(COLLECTED DATA)
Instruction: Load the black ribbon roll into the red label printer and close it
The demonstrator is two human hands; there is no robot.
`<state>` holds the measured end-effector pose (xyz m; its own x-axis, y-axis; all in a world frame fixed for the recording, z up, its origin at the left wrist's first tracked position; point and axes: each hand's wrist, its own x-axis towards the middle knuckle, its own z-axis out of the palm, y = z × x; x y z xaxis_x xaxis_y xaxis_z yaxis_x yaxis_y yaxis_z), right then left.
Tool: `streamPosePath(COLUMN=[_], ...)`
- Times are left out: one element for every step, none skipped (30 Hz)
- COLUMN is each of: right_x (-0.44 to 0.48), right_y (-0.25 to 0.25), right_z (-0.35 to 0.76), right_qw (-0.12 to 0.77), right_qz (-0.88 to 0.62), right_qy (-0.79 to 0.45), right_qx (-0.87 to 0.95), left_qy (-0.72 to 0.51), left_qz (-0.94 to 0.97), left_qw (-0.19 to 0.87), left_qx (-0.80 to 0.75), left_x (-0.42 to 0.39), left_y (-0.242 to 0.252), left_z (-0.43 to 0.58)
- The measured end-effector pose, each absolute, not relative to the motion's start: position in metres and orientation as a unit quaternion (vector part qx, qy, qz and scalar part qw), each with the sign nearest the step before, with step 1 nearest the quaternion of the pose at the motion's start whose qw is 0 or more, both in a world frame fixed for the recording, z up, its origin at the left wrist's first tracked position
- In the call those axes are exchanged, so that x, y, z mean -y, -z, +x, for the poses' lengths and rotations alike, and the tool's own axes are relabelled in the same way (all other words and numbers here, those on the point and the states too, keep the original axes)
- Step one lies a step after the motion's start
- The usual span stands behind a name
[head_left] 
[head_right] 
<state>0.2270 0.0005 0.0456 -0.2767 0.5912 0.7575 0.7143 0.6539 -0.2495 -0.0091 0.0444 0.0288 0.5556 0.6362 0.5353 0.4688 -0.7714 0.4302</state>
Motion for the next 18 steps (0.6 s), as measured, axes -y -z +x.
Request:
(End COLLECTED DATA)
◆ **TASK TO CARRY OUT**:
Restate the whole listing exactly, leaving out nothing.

◆ **EXERCISE OUTPUT**:
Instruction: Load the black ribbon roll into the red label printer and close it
The demonstrator is two human hands; there is no robot.
`<state>` holds the measured end-effector pose (xyz m; its own x-axis, y-axis; all in a world frame fixed for the recording, z up, its origin at the left wrist's first tracked position; point and axes: each hand's wrist, its own x-axis towards the middle knuckle, its own z-axis out of the palm, y = z × x; x y z xaxis_x xaxis_y xaxis_z yaxis_x yaxis_y yaxis_z), right then left.
Tool: `streamPosePath(COLUMN=[_], ...)`
- Times are left out: one element for every step, none skipped (30 Hz)
- COLUMN is each of: right_x (-0.44 to 0.48), right_y (-0.25 to 0.25), right_z (-0.35 to 0.76), right_qw (-0.12 to 0.77), right_qz (-0.88 to 0.62), right_qy (-0.79 to 0.45), right_qx (-0.87 to 0.95), left_qy (-0.72 to 0.51), left_qz (-0.94 to 0.97), left_qw (-0.19 to 0.87), left_qx (-0.80 to 0.75), left_x (-0.42 to 0.39), left_y (-0.242 to 0.252), left_z (-0.43 to 0.58)
- The measured end-effector pose, each absolute, not relative to the motion's start: position in metres and orientation as a unit quaternion (vector part qx, qy, qz and scalar part qw), each with the sign nearest the step before, with step 1 nearest the quaternion of the pose at the motion's start whose qw is 0 or more, both in a world frame fixed for the recording, z up, its origin at the left wrist's first tracked position
- In the call those axes are exchanged, so that x, y, z mean -y, -z, +x, for the poses' lengths and rotations alike, and the tool's own axes are relabelled in the same way (all other words and numbers here, those on the point and the states too, keep the original axes)
- Step one lies a step after the motion's start
- The usual span stands behind a name
[head_left] 
[head_right] 
<state>0.2270 0.0005 0.0456 -0.2767 0.5912 0.7575 0.7143 0.6539 -0.2495 -0.0091 0.0444 0.0288 0.5556 0.6362 0.5353 0.4688 -0.7714 0.4302</state>
Motion for the next 18 steps (0.6 s), as measured, axes -y -z +x.
Request:

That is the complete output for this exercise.